В венке из тронутых, из вянущих азалий
Собралась петь она. Не смолк и первый стих,
Как маленьких детей у ней перевязали,
Сломали руки им и ослепили их.
Это строфы из последнего написанного Анненским стихотворения - "Моя тоска". Но вот и утверждение того же в прозе. Беру цитату из второй "Книги отражений". Глава "Символы красоты у русских писателей" начинается так: "Поэты говорят обыкновенно об одном из трех: или о страдании, или о смерти, или о красоте". Характерна для Анненского эта трехчленная формула... На самом деле, разве мыслимо говорить о поэзии, опустив в этой цепи звеньев четвертое и, пожалуй, самое главное звено - любовь?.. Анненский почти никогда не говорит о своей любви, как будто и не замечает ее, как будто боится выдать что-то в себе самое сокровенное. Но он слишком искренен, слишком непосредственно правдив, до конца честен, чтобы утаенная правда его муки не сквозила в его лирической исповеди.
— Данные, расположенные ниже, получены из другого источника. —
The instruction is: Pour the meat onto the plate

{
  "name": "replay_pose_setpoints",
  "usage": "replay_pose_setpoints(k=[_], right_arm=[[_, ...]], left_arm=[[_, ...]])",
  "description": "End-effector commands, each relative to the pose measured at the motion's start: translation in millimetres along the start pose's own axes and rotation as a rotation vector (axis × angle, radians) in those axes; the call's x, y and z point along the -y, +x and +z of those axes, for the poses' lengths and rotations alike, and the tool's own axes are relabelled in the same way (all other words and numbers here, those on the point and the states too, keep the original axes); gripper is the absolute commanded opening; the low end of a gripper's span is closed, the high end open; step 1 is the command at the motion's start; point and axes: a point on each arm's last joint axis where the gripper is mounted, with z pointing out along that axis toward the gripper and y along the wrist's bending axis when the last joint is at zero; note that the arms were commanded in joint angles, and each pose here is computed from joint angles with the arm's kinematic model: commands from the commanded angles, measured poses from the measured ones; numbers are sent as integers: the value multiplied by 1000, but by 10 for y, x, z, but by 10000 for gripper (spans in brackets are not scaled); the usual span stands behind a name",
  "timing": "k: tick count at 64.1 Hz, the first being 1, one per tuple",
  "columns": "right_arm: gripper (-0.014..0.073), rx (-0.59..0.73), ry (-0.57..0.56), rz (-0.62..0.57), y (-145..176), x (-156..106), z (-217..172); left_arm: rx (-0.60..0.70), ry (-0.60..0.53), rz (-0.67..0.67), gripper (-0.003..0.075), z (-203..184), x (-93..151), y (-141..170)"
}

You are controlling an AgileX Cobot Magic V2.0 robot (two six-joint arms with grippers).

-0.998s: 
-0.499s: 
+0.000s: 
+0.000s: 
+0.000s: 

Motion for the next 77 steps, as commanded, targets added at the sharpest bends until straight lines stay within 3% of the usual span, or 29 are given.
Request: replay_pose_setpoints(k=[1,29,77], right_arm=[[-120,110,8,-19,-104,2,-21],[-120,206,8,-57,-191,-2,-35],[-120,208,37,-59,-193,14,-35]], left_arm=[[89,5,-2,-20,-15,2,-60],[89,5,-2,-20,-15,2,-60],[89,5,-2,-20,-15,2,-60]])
Надо только вчитаться, внимательно вдуматься в иные строфы, чтобы прикоснуться к ней, разоблачить эту правду, прикрытую теоретическим отрицанием. _Этого_ "Анненского" как-то не замечают обыкновенно.
М. А. Волошин так его характеризует: "Вагон, вокзал железной дороги, болезнь- все мучительные антракты жизни, все вынужденные состояния безволья, неизбежные упадки духа между двумя периодами работы, неврастения городского человека, заваленного делами, который на минуту отрывается от напряженья текущего мига и чувствует горестную пустоту и бесцельность и разорванность своей жизни... Увы! Таковы были те минуты отдыха, которые он отдавал своей собственной душе, ритму своего я {Максимилиан Волошин, Лики творчества (И. Ф. Анненский - лирик). - "Аполлон", 1910, Э 4 (январь).}" ... Георгий Чулков называет поэзию Анненского "траурным эстетизмом"; Ходасевич выводит весь страдальческий пафос его из страха смерти... Но мне, знавшему лично Иннокентия Федоровича, хоть недолго, но очень напряженно (встречались мы изо дня в день) - все эти характеристики кажутся поверхностными, не вскрывают его человеческой и творческой сущности (одно неотделимо от другого), пронизанной не холодом безлюбия и эгоистического отчаяния, а мукой, в которой любовь и отчаяние сплетены нераздельно, охватывая всю проблему бытия. И с какой силой вырывается иногда из его строф голос именно любви (не только любви отвлеченной, а любви кровной, биографической), с какой убедительностью, например, свидетельствуют о ней в "Кипарисовом ларце" "Трилистник соблазна" или "Трилистник лунный", или "Струя резеды в темном вагоне" из "Складня" - "Добродетель".